Shoulder AROM alone acts as a simple predictor of hand function

To determine if a more parsimonious set of variables could explain hand function we used a hierarchical regression model with each of the nine segments as independent variables. Shoulder AROM was the only variable to enter the regression equation, explaining 88% of the variance in hand function early after stroke. We were surprised that such a large proportion of the variance was explained by a single variable, and surprised that it was shoulder AROM. Although the relationships were somewhat weaker, we were able to find a precedent for this in the literature, where the strength of the shoulder flexor muscles was correlated with scores on hand function tests in a sample of people with chronic hemiparesis (Mercier and Bourbonnais, 2004). The ability to move the shoulder appears to be a vital component of hand function (Kapandji, 1981). Shoulder movement is necessary for translating the hand in the environment so that the fingers may approach and contact an object.

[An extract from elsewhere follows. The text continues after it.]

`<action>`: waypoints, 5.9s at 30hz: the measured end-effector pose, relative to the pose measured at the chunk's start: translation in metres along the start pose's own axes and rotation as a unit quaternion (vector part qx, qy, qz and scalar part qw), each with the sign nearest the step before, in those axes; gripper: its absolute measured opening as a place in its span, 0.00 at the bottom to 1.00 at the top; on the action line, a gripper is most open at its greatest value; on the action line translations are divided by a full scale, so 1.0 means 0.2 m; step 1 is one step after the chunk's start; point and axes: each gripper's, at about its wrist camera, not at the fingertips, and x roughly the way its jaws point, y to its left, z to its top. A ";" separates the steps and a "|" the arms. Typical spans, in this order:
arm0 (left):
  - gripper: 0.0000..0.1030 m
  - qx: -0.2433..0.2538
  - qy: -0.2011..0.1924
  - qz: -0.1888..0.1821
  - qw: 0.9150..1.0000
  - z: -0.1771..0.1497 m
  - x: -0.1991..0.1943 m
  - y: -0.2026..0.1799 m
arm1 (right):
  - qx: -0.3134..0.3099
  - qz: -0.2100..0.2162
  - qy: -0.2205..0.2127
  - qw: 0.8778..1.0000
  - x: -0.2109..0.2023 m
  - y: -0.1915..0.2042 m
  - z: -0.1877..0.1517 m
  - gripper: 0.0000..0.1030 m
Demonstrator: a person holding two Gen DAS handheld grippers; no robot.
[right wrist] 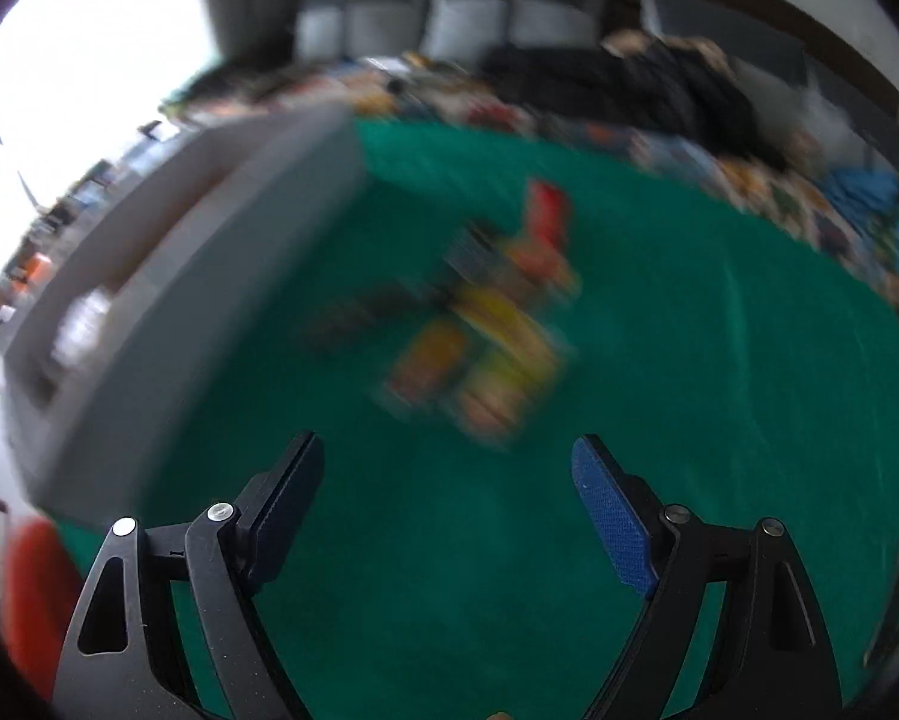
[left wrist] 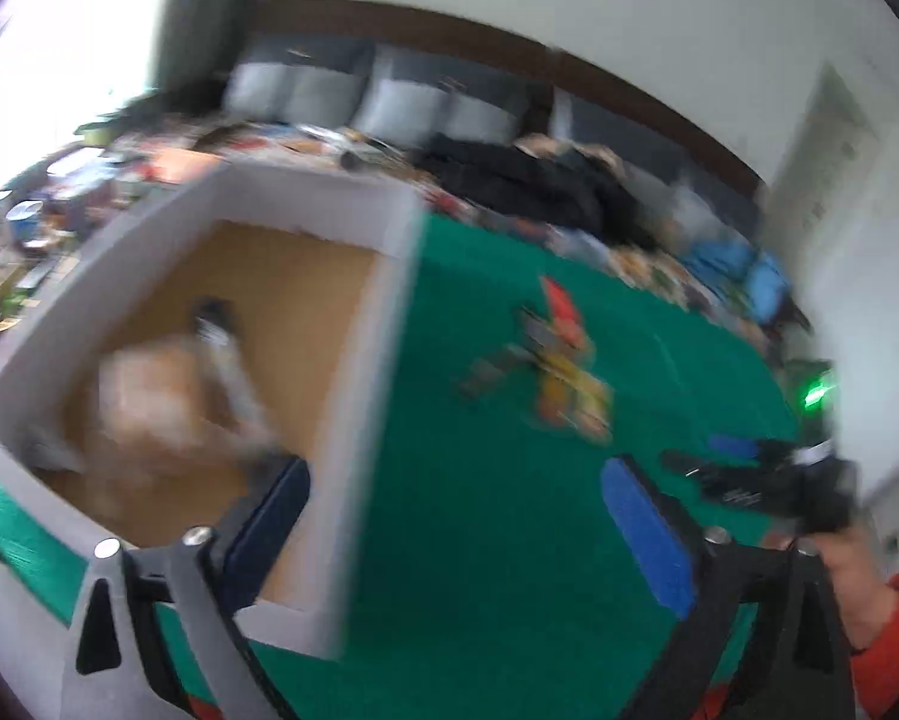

Because the ability to move co-varied across segments (see right columns in table 2), there may be no need to make measurements of the ability to move all upper extremity segments. Measurements of one or two segments may be sufficient to quantify the motor deficits post stroke. Our results point to the importance of selecting the shoulder as a segment to measure because it also provides considerable information about hand function at this early time point after stroke. Measuring AROM of the shoulder and one, more distal segment, could capture upper extremity movement abilities more comprehensively, allow classification of the patients (Hatakenaka et al., 2007), and lead to more focused rehabilitation more quickly. For example, if shoulder AROM is minimal, efforts could be made to focus on improving shoulder motion because it is most highly correlated with hand function in the present study, and in chronic hemiparesis (Lang and Beebe, 2007). In people whose rehabilitation was focused on the proximal upper extremity, a large majority of patients regained functional use of their upper extremity (Volpe et al., 1999;Volpe et al., 2000). Lastly, our results open up the possibility that shoulder AROM measures taken early after stroke could be predictive of later hand function.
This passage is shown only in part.